The marked enhancement of antibodies for vaccinated-only subjects after receiving two doses to levels comparable to infected/vaccinated cases suggests that the number of exposures and/or delay between exposures to SARS-CoV-2, whether through vaccination or infection, antibody responses as well as resilience to variants. It will be quite interesting to determine whether the number of exposures also correlates with the sustainability of antibody responses for vaccinated-only individuals as compared to infected/vaccinated subjects. However, evidence suggests that COVID-19 vaccination antibody responses prove to provide better neutralization of the virus or the variants than the natural exposure (Cavanaugh et al. 2021; León et al. 2022). Few epidemiologic studies support the benefit of vaccination for previously infected cases (Walls et al. 2022). Our findings suggest that COVID-19 disease and vaccination combinations elicit a magnitude of antibody response for better protection than only infected or vaccinated. According to a recent study, survivors of SARS-CoV-2 infection who received the COVID-19 vaccine had elevated/higher neutralizing antibody responses than those only exposed to the SARS-CoV-2 virus or vaccine (Tan et al. 2021). The findings strengthen and support the ongoing development of various sarbecovirus-specific vaccines (Martinez et al. 2021; Cohen et al. 2021; Walls et al. 2021) that elicit broader immunity and protection against SARS-CoV-2 variants and other zoonotic sarbecoviruses.

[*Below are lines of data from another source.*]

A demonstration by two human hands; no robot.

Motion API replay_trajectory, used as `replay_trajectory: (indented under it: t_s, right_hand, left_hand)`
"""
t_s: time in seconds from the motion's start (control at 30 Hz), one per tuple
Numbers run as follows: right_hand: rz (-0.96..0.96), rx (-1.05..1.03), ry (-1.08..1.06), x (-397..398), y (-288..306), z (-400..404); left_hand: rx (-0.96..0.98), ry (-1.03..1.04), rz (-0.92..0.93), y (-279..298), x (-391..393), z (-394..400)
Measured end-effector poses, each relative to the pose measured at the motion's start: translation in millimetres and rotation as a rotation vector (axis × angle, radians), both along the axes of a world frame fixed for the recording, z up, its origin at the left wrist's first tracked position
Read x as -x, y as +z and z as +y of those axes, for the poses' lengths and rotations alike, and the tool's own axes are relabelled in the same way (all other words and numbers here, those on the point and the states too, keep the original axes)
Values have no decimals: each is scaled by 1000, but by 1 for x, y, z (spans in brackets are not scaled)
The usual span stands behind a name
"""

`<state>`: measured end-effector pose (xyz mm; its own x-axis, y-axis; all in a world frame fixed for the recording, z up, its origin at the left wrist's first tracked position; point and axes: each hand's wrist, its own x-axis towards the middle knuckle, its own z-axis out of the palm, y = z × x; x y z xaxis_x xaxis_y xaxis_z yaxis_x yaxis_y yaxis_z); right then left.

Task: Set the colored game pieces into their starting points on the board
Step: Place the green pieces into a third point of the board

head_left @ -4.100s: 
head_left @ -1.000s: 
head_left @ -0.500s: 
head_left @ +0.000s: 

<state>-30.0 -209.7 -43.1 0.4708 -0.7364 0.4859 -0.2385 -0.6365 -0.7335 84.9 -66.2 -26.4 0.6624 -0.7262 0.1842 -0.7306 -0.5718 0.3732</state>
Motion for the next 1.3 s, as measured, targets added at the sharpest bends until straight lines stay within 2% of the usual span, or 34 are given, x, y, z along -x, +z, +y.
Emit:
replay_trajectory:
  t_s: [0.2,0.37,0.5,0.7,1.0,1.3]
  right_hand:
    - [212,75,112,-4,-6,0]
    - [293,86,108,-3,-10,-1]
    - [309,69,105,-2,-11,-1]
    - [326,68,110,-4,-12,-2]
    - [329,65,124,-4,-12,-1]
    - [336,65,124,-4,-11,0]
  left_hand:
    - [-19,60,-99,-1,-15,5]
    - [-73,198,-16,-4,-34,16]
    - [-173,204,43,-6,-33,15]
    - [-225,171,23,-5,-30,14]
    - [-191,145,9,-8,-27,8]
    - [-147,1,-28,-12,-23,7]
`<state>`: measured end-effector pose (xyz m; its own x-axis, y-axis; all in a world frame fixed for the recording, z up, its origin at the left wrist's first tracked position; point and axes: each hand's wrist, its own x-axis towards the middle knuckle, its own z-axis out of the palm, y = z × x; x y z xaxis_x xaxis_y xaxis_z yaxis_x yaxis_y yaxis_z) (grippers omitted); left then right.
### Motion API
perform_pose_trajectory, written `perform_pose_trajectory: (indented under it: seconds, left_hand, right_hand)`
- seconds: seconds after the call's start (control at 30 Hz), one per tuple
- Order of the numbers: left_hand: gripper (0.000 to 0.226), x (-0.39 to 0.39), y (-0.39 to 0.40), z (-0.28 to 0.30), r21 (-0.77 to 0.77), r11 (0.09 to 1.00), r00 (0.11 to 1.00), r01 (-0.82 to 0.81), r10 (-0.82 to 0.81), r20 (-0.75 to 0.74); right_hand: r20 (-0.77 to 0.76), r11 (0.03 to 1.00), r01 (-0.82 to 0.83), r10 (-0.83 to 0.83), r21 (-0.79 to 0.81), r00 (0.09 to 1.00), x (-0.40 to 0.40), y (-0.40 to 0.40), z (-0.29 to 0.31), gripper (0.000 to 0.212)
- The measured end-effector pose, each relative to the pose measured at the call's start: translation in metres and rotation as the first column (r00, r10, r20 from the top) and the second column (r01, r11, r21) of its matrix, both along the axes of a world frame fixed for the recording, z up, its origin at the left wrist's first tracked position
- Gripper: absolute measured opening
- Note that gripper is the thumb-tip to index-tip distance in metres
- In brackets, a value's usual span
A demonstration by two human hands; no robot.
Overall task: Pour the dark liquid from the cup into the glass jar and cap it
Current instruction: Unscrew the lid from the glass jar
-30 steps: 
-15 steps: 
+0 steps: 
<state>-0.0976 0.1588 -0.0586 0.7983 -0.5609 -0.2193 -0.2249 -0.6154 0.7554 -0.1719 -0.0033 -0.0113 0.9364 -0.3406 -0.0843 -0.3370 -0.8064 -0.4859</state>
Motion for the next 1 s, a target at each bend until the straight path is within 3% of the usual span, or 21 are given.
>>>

There is a difference between having immunity and the presence of antibodies. Modulation in the antibody tires occurs following infection or vaccination but still cannot be detected due to the low sensitivity of detection methods. But it certainly does not mean that a person has no protection against SARS-CoV-2 because only antibodies are not the deciding factors, T cells also play a major role in the generation of an immune response. An individual’s immune response is dominated by many factors, including health conditions and age. It is not yet clear or confirmed exactly how many antibodies are needed to rise to give protection. Therefore, data from different surveys are likely to differ depending on the number of individuals tested, method and time of collection, detection method protocols, tools for analyses, etc., and should not be used as a basis for the progress of the vaccination program. But at the same time, as the analysis develops at various places, the survey-based estimates will enable a possible future analysis of the population having received a vaccine with other characteristics collected in the survey.